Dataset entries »
^^^^^^^^

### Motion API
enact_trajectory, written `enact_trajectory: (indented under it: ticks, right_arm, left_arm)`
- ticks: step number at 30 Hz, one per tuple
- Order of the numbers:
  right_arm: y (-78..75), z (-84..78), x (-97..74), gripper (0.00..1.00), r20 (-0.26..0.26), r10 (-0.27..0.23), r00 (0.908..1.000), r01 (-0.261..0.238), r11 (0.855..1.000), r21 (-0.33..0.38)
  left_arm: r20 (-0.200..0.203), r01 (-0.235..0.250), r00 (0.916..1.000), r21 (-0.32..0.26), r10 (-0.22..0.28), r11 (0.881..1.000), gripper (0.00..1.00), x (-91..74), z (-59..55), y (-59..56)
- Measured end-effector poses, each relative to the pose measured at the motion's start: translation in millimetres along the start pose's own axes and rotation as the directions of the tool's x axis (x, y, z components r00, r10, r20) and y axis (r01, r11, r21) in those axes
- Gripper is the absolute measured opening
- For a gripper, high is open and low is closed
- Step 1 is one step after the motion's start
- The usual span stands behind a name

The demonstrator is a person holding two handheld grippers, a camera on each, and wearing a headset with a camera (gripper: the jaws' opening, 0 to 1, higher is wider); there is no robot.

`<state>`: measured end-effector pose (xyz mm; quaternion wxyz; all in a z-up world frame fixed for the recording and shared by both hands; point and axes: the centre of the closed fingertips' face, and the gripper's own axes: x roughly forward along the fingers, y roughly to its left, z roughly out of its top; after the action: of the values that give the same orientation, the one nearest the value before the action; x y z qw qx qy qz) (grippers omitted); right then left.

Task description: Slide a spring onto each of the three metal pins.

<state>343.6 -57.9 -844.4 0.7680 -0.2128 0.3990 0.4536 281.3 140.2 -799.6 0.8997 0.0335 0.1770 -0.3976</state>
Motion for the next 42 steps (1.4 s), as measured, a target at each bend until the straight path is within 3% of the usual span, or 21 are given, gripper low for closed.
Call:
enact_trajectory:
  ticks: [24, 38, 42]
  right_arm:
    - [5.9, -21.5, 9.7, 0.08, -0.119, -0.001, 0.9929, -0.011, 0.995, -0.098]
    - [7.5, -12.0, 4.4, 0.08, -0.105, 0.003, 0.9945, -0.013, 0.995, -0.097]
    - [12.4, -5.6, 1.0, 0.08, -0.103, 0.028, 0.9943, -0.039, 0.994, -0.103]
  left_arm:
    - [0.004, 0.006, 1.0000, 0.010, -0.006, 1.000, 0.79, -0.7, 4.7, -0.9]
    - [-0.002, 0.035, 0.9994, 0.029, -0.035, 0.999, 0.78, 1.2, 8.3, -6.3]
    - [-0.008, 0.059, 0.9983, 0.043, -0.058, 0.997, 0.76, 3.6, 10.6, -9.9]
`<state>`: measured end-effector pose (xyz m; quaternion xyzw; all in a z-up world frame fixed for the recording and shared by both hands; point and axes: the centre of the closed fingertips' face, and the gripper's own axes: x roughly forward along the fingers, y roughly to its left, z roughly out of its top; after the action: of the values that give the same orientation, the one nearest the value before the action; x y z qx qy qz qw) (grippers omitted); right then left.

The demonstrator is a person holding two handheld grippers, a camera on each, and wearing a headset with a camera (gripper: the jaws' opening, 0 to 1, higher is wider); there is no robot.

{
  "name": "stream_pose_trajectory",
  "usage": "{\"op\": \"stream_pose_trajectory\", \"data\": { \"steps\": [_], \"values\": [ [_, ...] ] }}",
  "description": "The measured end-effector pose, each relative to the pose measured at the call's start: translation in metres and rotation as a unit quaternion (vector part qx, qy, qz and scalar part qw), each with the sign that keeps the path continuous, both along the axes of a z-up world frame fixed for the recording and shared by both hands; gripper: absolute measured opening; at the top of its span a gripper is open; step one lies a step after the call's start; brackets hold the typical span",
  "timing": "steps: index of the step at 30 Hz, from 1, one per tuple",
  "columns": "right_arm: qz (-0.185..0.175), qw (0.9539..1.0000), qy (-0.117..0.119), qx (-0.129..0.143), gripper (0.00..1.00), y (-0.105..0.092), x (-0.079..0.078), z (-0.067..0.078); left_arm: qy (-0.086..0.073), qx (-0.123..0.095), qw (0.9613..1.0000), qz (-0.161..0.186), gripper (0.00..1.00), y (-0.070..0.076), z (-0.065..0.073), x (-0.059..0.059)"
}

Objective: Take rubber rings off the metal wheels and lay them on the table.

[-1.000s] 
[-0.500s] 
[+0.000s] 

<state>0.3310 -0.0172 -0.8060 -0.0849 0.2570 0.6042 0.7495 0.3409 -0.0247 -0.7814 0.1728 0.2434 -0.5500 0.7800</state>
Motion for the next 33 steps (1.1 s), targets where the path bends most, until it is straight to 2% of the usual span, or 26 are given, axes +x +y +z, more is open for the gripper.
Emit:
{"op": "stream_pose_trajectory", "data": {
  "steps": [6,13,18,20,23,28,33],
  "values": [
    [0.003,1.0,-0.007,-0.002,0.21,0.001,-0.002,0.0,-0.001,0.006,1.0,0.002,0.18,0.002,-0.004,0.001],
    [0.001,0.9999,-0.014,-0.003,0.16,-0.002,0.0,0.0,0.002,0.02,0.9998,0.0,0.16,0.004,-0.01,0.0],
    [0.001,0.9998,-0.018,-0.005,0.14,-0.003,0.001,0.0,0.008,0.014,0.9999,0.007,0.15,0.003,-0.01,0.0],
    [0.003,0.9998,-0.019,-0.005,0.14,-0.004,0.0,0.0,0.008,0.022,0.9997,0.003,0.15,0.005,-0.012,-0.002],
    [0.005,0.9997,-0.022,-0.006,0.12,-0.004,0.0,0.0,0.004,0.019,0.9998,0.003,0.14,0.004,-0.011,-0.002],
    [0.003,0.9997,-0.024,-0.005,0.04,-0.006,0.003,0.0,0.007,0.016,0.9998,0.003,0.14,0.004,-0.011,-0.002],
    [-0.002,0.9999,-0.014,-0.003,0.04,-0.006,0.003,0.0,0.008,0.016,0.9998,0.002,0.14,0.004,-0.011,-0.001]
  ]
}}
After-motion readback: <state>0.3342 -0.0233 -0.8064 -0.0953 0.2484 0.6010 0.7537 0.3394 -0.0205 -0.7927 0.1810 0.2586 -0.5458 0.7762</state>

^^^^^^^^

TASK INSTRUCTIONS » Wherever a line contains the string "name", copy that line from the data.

OUTPUT »
- The usual span stands behind a name
  "name": "stream_pose_trajectory",

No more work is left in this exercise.